As basic technique of a liquid crystal optical element having a liquid crystal/polymer composite layer, the following may be mentioned. First, prior art reference 1 discloses formation of a liquid crystal optical element from a mixed liquid of a liquid crystal and a polymerizable liquid crystal. The mixed liquid is disposed in a liquid crystal cell in an aligned state and irradiated with ultraviolet rays to form a gel from the mixed liquid. In prior art reference 1 (U.S. Pat. No. 5,188,760), this gel is referred to as an anisotropic gel in particular.
Further, in the liquid crystal optical element as disclosed in prior art reference 1, the refractive index of the liquid crystal when no voltage is applied and the refractive index of the anisotropic gel (polymerized polymer) substantially agree with each other. Accordingly, an optical element highly transparent regardless of the direction of view can be obtained. Further, when a voltage is applied, the alignment of the liquid crystal changes due to the dielectric anisotropy of the liquid crystal, whereby the refractive index of the liquid crystal and the refractive index of the anisotropic gel become different from each other, and the optical element exhibits a scattering state.
Prior art reference 2 (WO 92/19695) discloses one comprising a chiral nematic liquid crystal having positive dielectric anisotropy and a very small amount of a polymer dispersed in the liquid crystal. Its basic structure is the same as in prior art reference 1. A transparent state is obtained under application of no voltage and a scattering state is obtained under application of a voltage. The liquid crystal optical element of prior art reference 2 is called PSCT (polymer stabilized cholesteric texture).
Further, prior art reference 3 (European Patent Publication 1154006 A1, (EXAMPLE 7)) discloses that a mixture of a polymer and a liquid crystal having negative dielectric anisotropy is sandwiched between vertical alignment films to form a liquid crystal/polymer composite by polymer phase separation.
A reverse mode dispersed liquid crystal optical element as disclosed in the above prior art references 1 to 3, i.e. an element which shows a transparent state when no voltage is applied, looks like a glass plate. Accordingly, it can be used as a highly transparent glass product with functions added. For example, it can be used as a light-controlling glass, a head-up display, a display panel of game machines and a public display device.
For such uses, the surface of a liquid crystal optical element is not protected and is exposed in many cases, so as to obtain high transparency. However, in such a sate, it is likely that a person directly touches or an object bumps against the surface of the liquid crystal optical element. In such a case, on the surface, particularly on the portion to which an impact is applied, of the liquid crystal optical element, white turbidity which will not become transparent again may occur in some cases.

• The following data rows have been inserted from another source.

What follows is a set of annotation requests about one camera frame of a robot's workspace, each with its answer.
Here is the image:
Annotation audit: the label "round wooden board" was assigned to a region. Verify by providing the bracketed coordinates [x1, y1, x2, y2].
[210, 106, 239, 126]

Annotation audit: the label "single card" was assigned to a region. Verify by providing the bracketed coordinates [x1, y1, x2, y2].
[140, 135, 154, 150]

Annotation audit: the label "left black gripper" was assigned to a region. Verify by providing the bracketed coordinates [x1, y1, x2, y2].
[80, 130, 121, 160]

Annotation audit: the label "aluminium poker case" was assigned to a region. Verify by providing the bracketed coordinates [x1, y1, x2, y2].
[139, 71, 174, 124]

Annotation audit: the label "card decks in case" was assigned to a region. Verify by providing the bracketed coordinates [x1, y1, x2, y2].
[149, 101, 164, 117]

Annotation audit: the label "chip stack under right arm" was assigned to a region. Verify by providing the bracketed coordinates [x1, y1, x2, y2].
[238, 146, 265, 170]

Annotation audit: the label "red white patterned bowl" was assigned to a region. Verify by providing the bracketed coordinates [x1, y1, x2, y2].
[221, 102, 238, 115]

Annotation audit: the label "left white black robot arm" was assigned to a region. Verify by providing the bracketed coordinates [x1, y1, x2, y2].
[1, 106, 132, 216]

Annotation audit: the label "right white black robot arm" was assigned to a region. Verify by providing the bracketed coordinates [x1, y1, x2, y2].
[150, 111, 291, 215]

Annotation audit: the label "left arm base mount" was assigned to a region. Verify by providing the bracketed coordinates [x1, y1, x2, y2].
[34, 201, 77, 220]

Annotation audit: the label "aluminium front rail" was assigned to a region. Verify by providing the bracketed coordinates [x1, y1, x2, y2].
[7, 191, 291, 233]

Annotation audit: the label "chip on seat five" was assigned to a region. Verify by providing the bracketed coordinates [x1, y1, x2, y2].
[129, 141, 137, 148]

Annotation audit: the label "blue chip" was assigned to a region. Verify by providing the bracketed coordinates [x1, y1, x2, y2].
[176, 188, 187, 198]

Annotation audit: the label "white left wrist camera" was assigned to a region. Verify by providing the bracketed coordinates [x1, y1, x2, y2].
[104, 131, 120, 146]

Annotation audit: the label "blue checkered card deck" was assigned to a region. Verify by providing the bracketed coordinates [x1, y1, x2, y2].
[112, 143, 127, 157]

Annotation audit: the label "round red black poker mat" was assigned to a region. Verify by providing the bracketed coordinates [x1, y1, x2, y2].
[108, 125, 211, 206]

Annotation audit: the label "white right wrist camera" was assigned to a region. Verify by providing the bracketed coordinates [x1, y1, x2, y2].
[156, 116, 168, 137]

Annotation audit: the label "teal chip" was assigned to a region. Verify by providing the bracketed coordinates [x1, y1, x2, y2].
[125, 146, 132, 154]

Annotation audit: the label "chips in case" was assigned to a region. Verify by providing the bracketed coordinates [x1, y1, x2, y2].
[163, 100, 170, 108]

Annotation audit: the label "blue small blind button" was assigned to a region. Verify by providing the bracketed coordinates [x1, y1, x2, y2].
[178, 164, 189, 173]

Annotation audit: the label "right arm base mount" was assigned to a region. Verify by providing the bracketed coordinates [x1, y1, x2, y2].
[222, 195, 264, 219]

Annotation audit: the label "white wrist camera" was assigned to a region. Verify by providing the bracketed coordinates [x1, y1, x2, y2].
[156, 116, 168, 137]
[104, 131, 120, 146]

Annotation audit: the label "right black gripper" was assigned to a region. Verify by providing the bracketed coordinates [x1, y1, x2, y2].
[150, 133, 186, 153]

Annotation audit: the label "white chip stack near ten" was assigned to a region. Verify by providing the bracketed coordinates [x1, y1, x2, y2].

The cause of this white turbidity is considered to be because the structure of a polymer (such as a polymerized product of e.g. a monomer) in the interior of the liquid crystal optical element is destructed and deformed. Further, it is considered to be because not only the shape of the polymer is partially deformed but also the alignment of the liquid crystal around the periphery thereof is changed.
The portion with such white turbidity will not recover to the original state even when a driving voltage sufficient to change the optical state is applied to the liquid crystal optical element. So-called reversible stable optical state is impaired. Thus, at the portion with white turbidity, the display function is lost, and the originally desired display operation can not be carried out.
Further, there will be the above problem of white turbidity also when a liquid crystal optical element is produced or when the liquid crystal optical element is assembled into e.g. a display device. For example, an impact is applied to a liquid crystal cell in a production process by some external factor in some cases. Then, white turbidity as mentioned above occurs, which leads to a decrease in yield in the entire process for producing a liquid crystal optical element.
Under these circumstances, the present invention has been made to overcome the above problems, and its object is to provide a liquid crystal optical element excellent in impact resistance, and a process for producing it.